Washington is “using the people of Ukraine as cannon fodder,” he said, lashing out at the United States for supplying arms to Kiev.

Russia invaded Ukraine in February, expecting weak military resistance and hoping for a lightning-quick takeover that would topple the government in Kiev within hours.

But after failing to capture the capital, the Russian military instead entrenched itself in a prolonged bout of attrition due to the sprawling front line in the east and south.

The United States has provided key economic and military support to Kiev, in particular by supplying Ukraine with high-precision, long-range artillery that has allowed it to strike Russian security facilities deep inside territory controlled by Moscow.

Huge fireballs burst into flames at a site in Crimea early Tuesday where ammunition was temporarily stored, sending plumes of black smoke into the air, images posted on social media showed.

The Ministry of Defense reported that the fire started around 6:15 a.m. local time (03:15 GMT) at a temporary military shelter near the village of Maiskoye in the Dzhankoy district, resulting in the detonation of ammunition.

Tuesday’s blasts came a week after at least one person was killed and five others were injured in similar explosions at a Russian airbase in Crimea.

Ukraine has not directly claimed responsibility for any of the incidents in Crimea, but high-ranking officials and the military hint at Ukraine’s involvement.

“THE DISASTER”

The assistant to the President of Ukraine, Mykhailo Padalyak, said on Tuesday that the latest explosions in Dzhankoy were a “reminder” that “Russian-occupied Crimea is a warehouse explosion and a high risk of death by invaders and thieves.”

He said the bombings were “demilitarization in action” – using the same term Russia used to justify its invasion of Ukraine.

Russia annexed Crimea from Ukraine in 2014 and used the Black Sea region as a staging ground for its invasion.

Meanwhile, in eastern Donbass, where most of the fighting took place, Ukraine said Russia had launched a “massive” offensive from an oil refinery in the recently captured town of Lisichansk in Luhansk region.

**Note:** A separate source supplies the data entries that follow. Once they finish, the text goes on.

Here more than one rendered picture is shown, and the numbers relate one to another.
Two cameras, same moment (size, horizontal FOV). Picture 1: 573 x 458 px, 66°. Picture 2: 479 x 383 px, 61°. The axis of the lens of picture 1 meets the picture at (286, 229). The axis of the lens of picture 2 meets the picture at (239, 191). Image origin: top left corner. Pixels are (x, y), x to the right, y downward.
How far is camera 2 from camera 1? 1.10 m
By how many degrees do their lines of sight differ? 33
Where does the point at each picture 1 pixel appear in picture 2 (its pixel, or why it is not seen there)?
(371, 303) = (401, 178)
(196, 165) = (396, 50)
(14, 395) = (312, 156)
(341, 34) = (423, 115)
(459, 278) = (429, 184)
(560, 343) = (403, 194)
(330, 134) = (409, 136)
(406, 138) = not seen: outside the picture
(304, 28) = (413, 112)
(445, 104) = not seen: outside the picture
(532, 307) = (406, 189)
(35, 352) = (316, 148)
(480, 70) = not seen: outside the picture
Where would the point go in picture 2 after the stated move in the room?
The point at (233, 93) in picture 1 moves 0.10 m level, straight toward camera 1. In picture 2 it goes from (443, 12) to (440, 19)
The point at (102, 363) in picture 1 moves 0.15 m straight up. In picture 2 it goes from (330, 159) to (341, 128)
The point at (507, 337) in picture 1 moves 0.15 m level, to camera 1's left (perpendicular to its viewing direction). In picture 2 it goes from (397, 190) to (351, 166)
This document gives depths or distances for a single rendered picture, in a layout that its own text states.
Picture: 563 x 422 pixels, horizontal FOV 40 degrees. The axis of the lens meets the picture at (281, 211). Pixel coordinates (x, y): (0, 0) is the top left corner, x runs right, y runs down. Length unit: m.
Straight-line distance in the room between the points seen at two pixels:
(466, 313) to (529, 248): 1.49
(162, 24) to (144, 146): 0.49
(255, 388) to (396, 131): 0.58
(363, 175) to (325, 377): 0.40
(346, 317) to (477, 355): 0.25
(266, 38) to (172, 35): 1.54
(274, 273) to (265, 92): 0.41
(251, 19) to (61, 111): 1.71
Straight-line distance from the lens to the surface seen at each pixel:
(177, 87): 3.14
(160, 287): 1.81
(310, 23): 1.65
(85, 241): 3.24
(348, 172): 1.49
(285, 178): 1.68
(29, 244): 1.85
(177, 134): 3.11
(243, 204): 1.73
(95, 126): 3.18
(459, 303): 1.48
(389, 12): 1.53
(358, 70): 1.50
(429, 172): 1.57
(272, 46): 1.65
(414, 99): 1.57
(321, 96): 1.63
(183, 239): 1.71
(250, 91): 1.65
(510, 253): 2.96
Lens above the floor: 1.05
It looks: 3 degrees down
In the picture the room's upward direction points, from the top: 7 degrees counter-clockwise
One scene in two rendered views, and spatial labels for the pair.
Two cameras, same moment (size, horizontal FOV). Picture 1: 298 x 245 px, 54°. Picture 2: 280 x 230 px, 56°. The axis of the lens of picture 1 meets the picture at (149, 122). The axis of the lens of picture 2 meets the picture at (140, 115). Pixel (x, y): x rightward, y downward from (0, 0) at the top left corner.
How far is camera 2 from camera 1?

The Ukrainian presidency reported that one woman was killed and two others were injured in the Donetsk region, which together with Luhansk makes up the industrial Donbas region, which is now largely controlled by Russian forces.

Kyiv and Moscow have also traded accusations over a series of strikes this month at the Zaporizhia nuclear power plant in southern Ukraine, the largest in Europe.

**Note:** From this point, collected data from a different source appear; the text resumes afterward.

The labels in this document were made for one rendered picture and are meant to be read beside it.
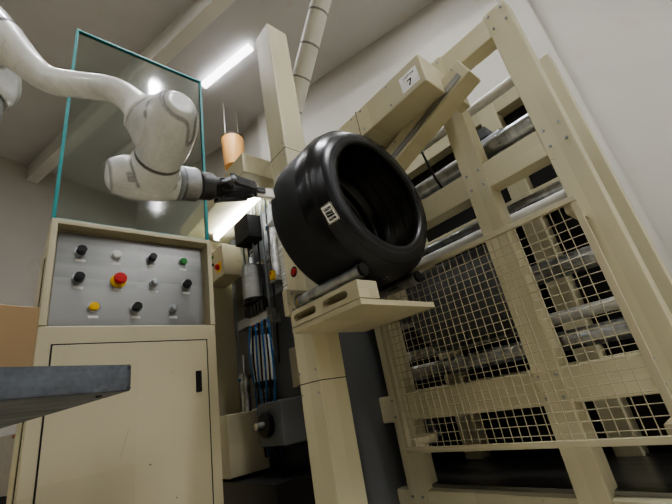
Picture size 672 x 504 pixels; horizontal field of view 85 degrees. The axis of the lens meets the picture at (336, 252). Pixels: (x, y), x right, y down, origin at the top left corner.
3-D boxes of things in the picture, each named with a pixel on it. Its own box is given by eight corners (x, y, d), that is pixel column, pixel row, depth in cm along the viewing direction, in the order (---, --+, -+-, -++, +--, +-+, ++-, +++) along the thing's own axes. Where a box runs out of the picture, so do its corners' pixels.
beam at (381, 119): (329, 164, 185) (324, 140, 191) (365, 177, 201) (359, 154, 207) (426, 78, 144) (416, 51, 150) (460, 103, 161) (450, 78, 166)
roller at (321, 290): (300, 310, 136) (292, 301, 135) (306, 303, 139) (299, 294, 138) (365, 278, 112) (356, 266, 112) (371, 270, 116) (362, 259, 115)
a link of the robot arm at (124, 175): (173, 212, 95) (190, 178, 87) (103, 207, 84) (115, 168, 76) (165, 180, 99) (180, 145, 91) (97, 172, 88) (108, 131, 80)
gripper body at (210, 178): (201, 164, 96) (233, 169, 102) (189, 181, 102) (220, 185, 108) (206, 189, 94) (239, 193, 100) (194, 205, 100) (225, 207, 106)
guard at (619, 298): (406, 453, 148) (370, 288, 174) (409, 452, 149) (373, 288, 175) (693, 444, 88) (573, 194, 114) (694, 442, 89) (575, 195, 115)
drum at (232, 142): (235, 177, 711) (233, 149, 736) (251, 167, 691) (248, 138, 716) (217, 168, 676) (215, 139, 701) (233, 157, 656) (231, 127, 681)
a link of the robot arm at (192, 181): (167, 176, 98) (189, 179, 102) (172, 206, 96) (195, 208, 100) (179, 157, 92) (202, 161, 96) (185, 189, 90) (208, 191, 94)
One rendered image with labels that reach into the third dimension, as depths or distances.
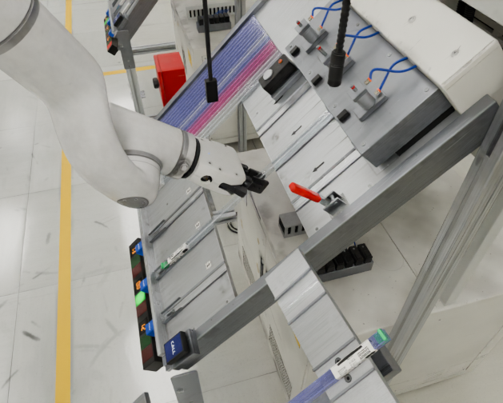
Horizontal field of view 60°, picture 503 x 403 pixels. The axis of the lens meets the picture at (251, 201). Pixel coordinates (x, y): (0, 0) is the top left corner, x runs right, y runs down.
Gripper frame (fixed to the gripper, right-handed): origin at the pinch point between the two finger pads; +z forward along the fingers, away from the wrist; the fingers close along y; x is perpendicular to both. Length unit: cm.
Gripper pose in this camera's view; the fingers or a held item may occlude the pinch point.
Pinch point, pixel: (254, 181)
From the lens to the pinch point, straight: 84.7
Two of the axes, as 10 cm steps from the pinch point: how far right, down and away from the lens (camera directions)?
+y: -2.7, -6.9, 6.7
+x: -5.6, 6.8, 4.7
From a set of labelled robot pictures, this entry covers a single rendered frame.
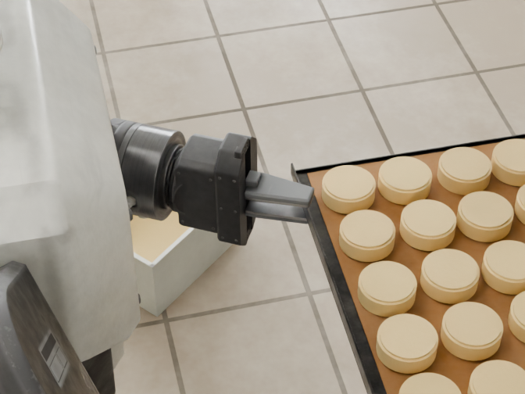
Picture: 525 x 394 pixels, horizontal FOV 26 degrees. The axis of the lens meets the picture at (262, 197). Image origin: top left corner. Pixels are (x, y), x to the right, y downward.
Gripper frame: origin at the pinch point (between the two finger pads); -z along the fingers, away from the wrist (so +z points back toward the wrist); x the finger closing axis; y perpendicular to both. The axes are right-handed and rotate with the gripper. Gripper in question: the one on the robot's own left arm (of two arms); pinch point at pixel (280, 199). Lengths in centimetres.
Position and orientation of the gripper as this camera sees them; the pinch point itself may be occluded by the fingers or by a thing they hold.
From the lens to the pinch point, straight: 106.4
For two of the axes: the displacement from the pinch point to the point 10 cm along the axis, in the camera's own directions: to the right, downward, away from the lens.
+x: -0.1, -7.1, -7.0
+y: 3.0, -6.7, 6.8
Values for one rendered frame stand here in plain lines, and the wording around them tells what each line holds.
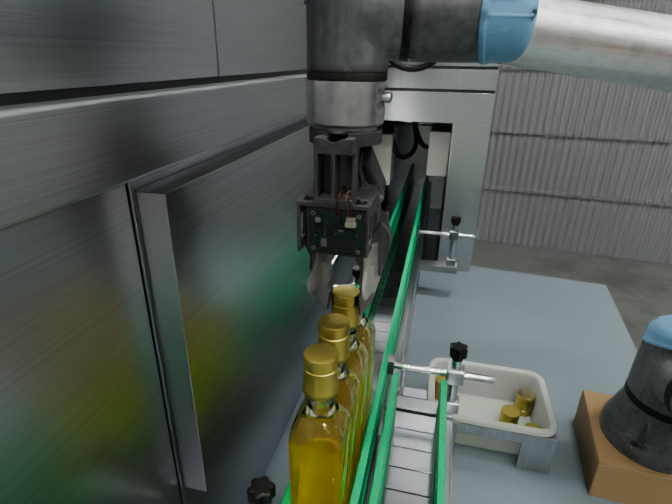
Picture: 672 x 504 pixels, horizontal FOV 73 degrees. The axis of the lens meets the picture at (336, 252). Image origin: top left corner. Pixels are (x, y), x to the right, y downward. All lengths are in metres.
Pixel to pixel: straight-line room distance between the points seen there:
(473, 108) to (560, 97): 2.38
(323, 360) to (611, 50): 0.44
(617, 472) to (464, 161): 0.93
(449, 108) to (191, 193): 1.13
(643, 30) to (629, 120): 3.31
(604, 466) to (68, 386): 0.79
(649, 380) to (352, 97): 0.65
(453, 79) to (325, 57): 1.06
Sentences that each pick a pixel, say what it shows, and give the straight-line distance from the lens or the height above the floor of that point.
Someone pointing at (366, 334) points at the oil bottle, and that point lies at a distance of 0.61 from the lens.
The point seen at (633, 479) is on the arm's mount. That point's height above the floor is 0.81.
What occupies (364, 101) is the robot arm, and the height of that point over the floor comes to 1.39.
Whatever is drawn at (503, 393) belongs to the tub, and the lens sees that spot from 1.04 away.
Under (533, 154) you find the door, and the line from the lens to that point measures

On Monday, Ukrainian President Vladimir Zelensky warned that a “catastrophe” at the Russian-controlled facility would threaten all of Europe.

“SYMBOLS OF REPRESSION”

In the Black Sea, a ship chartered by the United Nations departed on Tuesday from the Ukrainian port of Pudnyy and will go to Djibouti “for delivery to Ethiopia”, the Ministry of Infrastructure of Ukraine said.

The MV Brave Commander, loaded with 23,000 tons of wheat, was able to leave the country after a deal struck last month lifted Russia’s blockade of Ukraine’s ports and established safe corridors through naval mines laid by Kiev.

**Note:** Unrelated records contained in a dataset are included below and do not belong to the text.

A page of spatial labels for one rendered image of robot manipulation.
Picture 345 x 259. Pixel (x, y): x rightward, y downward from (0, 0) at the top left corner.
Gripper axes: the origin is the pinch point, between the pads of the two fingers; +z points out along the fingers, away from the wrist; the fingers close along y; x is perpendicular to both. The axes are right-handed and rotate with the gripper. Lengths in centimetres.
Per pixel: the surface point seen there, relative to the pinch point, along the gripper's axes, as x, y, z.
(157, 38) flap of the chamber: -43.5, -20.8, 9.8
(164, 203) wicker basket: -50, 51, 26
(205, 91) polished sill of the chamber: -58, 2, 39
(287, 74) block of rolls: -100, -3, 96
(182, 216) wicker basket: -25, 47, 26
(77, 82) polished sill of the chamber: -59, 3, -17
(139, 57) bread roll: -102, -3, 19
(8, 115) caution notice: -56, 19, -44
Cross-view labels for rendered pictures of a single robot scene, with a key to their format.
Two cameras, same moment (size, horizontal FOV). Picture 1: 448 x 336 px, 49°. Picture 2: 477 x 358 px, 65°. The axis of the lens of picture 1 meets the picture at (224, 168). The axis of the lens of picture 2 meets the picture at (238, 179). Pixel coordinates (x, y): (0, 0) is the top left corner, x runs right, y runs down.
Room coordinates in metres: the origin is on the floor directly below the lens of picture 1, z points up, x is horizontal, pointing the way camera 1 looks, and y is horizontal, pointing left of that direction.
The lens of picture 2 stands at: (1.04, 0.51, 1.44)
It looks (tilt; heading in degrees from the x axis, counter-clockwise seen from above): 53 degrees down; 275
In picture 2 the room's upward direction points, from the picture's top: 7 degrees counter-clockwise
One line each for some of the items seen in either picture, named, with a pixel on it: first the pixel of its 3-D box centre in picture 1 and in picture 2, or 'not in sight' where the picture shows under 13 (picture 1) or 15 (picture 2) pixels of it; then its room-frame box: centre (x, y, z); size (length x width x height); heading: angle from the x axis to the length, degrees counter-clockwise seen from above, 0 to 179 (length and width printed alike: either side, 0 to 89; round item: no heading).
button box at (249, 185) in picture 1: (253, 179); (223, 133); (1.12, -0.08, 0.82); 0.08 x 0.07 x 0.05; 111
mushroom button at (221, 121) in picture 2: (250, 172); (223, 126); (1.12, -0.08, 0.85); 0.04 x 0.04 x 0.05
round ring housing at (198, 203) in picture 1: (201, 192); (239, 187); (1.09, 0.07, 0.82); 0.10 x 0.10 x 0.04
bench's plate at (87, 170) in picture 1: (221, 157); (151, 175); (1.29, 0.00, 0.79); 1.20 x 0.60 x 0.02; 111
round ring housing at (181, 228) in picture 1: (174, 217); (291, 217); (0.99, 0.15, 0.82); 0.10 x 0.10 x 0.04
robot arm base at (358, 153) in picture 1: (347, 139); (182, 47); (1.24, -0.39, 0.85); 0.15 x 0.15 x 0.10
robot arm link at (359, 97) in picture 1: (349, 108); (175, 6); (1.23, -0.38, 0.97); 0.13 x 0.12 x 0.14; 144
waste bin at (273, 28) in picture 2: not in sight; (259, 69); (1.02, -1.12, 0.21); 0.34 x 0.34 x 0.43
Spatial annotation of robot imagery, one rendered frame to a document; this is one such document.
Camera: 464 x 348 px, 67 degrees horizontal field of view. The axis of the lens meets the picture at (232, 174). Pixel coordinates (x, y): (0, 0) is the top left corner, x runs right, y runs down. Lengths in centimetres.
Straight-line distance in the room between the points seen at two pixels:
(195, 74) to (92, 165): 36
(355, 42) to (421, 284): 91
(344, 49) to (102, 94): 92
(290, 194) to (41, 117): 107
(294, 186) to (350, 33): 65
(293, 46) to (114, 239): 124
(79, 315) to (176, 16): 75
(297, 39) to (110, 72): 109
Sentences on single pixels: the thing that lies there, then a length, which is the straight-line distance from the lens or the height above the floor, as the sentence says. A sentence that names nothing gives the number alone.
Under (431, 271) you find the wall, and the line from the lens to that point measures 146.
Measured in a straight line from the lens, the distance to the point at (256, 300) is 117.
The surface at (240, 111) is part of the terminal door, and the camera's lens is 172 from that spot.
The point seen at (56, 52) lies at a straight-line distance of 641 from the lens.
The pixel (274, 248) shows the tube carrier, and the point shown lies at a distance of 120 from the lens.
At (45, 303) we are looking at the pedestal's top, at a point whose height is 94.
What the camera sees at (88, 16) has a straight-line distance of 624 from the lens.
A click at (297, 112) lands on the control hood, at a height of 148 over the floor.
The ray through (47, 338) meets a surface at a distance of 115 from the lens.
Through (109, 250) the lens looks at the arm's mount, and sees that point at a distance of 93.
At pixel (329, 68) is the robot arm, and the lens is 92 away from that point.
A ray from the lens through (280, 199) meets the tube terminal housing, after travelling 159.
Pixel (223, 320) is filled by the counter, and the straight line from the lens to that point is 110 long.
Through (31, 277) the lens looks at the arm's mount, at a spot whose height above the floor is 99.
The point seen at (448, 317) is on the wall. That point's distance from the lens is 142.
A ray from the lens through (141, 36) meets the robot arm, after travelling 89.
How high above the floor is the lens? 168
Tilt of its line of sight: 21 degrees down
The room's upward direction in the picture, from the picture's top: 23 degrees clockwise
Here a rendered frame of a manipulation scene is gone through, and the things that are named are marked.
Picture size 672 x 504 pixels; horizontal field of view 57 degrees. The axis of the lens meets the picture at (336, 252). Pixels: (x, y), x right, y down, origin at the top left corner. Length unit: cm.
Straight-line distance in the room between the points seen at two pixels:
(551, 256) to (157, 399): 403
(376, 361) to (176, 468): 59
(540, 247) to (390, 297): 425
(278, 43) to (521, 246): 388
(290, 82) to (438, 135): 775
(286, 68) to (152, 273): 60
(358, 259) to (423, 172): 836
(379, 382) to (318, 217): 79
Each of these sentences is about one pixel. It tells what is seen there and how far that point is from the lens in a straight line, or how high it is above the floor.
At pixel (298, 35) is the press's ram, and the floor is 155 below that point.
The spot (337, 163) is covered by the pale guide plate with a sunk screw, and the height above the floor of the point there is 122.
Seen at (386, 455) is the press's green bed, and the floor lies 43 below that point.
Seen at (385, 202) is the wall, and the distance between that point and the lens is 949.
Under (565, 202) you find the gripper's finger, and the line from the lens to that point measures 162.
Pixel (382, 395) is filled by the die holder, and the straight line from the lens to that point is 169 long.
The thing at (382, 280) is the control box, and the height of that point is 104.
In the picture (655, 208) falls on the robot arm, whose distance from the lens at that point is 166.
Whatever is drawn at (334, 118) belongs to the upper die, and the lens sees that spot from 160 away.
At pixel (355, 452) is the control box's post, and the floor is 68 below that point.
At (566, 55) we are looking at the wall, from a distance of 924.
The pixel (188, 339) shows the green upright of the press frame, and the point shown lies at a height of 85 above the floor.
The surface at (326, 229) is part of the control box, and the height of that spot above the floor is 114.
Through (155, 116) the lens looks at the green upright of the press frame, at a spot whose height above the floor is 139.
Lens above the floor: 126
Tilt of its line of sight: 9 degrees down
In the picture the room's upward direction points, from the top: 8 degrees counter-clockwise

Ukraine said that it hopes that there will be two or three similar deliveries soon.

The Russian invasion drove an economic, political and cultural wedge between Moscow and European capitals.

The prime minister of former Soviet-ruled Estonia said Tuesday that her government has decided to remove all Soviet-era monuments from public places in the country.

“As symbols of repression and Soviet occupation, they have become a source of growing social tension – at a time when we must minimize the risk to public order,” Kaya Kalas wrote on Twitter.

The move follows similar trends in Poland and Ukraine, which began seriously tearing down statues of Soviet leaders after Russian-backed separatists seized control of parts of the east in 2014.